I'm trying to figure out if there exists a sequence $(y_n) \in \ell_2$ such that $(x_n / y_n) \in \ell_2$ for every $(x_n) \in \ell_1$. There some obvious reductions to this problem: we have to consider $y_n \neq 0$ for every $n \in \mathbb{N}$. Moreover, $(y_n) \notin \ell_1$, because it would imply $(1)_n = (y_n/y_n)_n \in \ell_2.$ I think it is necessary that $(y_n) \notin \ell_p$ for any $p<2,$ but I don't know if this condition is sufficient.

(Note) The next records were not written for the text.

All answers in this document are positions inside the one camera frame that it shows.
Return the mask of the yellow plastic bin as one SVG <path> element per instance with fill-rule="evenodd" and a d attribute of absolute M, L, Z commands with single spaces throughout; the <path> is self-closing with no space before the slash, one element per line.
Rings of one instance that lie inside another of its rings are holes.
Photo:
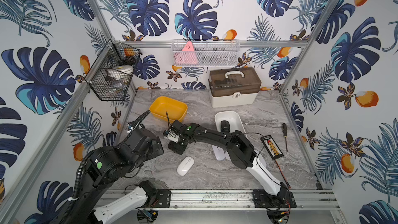
<path fill-rule="evenodd" d="M 160 96 L 150 106 L 149 110 L 155 118 L 173 123 L 175 120 L 182 122 L 187 114 L 186 103 Z"/>

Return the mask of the black mouse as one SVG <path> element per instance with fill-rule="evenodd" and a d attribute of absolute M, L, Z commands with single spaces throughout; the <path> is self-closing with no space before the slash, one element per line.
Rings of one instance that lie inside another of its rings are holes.
<path fill-rule="evenodd" d="M 224 132 L 224 133 L 230 133 L 230 131 L 231 131 L 230 123 L 227 120 L 221 121 L 220 128 L 221 128 L 221 132 Z"/>

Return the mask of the white plastic bin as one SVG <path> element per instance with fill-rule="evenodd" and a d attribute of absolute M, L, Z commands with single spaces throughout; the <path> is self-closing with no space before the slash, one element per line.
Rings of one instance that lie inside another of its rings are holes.
<path fill-rule="evenodd" d="M 223 121 L 227 121 L 229 123 L 230 133 L 233 133 L 235 131 L 240 131 L 241 133 L 246 132 L 243 123 L 241 121 L 241 118 L 237 112 L 226 111 L 226 112 L 216 113 L 215 122 L 216 122 L 217 131 L 219 132 L 225 132 L 225 130 L 223 130 L 223 128 L 221 127 L 221 123 Z"/>

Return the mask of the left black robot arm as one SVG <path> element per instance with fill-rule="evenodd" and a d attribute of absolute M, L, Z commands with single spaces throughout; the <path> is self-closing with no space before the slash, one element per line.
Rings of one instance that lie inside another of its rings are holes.
<path fill-rule="evenodd" d="M 111 224 L 156 196 L 153 184 L 143 181 L 130 194 L 96 207 L 119 178 L 164 153 L 160 138 L 142 125 L 150 113 L 146 111 L 128 123 L 129 133 L 119 144 L 100 147 L 83 158 L 76 172 L 72 196 L 51 218 L 52 224 Z"/>

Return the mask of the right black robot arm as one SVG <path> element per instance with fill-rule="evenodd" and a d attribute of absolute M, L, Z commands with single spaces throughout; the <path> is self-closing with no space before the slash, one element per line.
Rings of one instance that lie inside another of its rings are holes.
<path fill-rule="evenodd" d="M 259 151 L 256 151 L 252 143 L 244 133 L 219 132 L 207 129 L 199 124 L 185 125 L 175 120 L 163 136 L 171 141 L 169 149 L 177 154 L 183 154 L 188 144 L 206 143 L 226 150 L 231 162 L 238 168 L 248 171 L 270 195 L 286 198 L 288 187 L 278 180 L 267 168 L 265 160 Z"/>

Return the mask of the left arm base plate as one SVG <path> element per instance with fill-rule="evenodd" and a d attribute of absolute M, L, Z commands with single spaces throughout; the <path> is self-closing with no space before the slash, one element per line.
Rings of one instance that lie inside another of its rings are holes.
<path fill-rule="evenodd" d="M 166 189 L 157 190 L 156 193 L 148 197 L 143 208 L 169 208 L 171 203 L 172 192 Z"/>

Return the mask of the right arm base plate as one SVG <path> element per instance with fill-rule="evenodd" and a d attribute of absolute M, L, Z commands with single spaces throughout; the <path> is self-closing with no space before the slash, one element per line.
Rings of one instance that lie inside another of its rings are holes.
<path fill-rule="evenodd" d="M 276 196 L 266 193 L 264 190 L 254 190 L 252 192 L 255 208 L 297 208 L 295 197 L 288 189 L 283 188 Z"/>

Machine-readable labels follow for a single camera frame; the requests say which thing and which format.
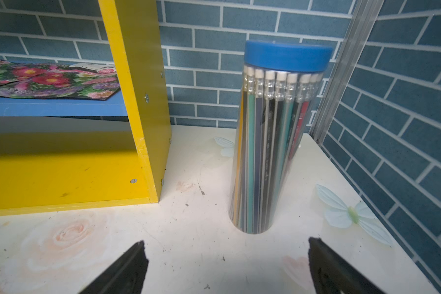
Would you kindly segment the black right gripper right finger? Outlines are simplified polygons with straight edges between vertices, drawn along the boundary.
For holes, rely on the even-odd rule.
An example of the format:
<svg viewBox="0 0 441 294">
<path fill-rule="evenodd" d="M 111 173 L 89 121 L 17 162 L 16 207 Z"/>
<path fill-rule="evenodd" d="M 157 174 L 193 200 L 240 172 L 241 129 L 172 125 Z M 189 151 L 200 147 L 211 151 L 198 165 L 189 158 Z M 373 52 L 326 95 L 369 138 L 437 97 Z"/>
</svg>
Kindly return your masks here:
<svg viewBox="0 0 441 294">
<path fill-rule="evenodd" d="M 383 294 L 319 238 L 309 238 L 309 269 L 317 294 Z"/>
</svg>

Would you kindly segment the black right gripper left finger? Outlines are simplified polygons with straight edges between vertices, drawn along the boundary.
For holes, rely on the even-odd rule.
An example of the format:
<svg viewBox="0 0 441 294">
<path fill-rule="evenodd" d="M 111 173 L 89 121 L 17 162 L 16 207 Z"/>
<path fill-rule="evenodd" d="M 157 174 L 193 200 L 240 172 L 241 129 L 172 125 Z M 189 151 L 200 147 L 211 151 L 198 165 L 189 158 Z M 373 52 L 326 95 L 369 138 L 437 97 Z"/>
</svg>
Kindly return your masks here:
<svg viewBox="0 0 441 294">
<path fill-rule="evenodd" d="M 140 294 L 148 270 L 145 244 L 139 241 L 113 262 L 81 294 Z"/>
</svg>

Anyone can help me? Thank you.
This may be a long-winded, but I think it works: Suppose such a sequence $y = (y_n)$ exists, then we may define $T : \ell^1\to \ell^2$ by $$ T((x_n)) = (x_n/y_n) $$ We claim that $T$ is continuous: Suppose $x^k \to x$ in $\ell^1$ and $T(x^k) \to z$ in $\ell^2$, then for any $n\in \mathbb{N}$, $$ \lim_{k\to \infty} |z_n - \frac{x^k_n}{y_n}|^2 \leq \lim_{k\to \infty} \|z - T(x^k)\|_2^2 = 0 $$ $$ \Rightarrow \lim_{k\to \infty} |y_nz_n - x^k_n|^2 = 0 $$ But $$ \lim_{k\to \infty} |x_n - x^k_n| \leq \lim_{k\to \infty} \|x - x^k\|_1 = 0 $$ So $$ z_n = \frac{x_n}{y_n} \quad\forall n\in \mathbb{N} $$ Hence, $T(x) = z$, so $T$ is bounded by the closed graph theorem. Hence, there is $M> 0$ such that $$ \|T(x)\|_2 \leq M\|x\|_1 \quad\forall x\in \ell^1 $$ Applying this to the `standard basis' $e_n \in \ell^1$, we conclude that $$ \frac{1}{|y_n|^2} \leq M \quad\forall n\in \mathbb{N} $$ Since $M > 0$, this implies that $$ |y_n|^2 \geq \frac{1}{M} \quad\forall n\in \mathbb{N} $$ contradicting the assumption that $(y_n) \in \ell^2$. Thus, no such sequence $(y_n)$ can exist.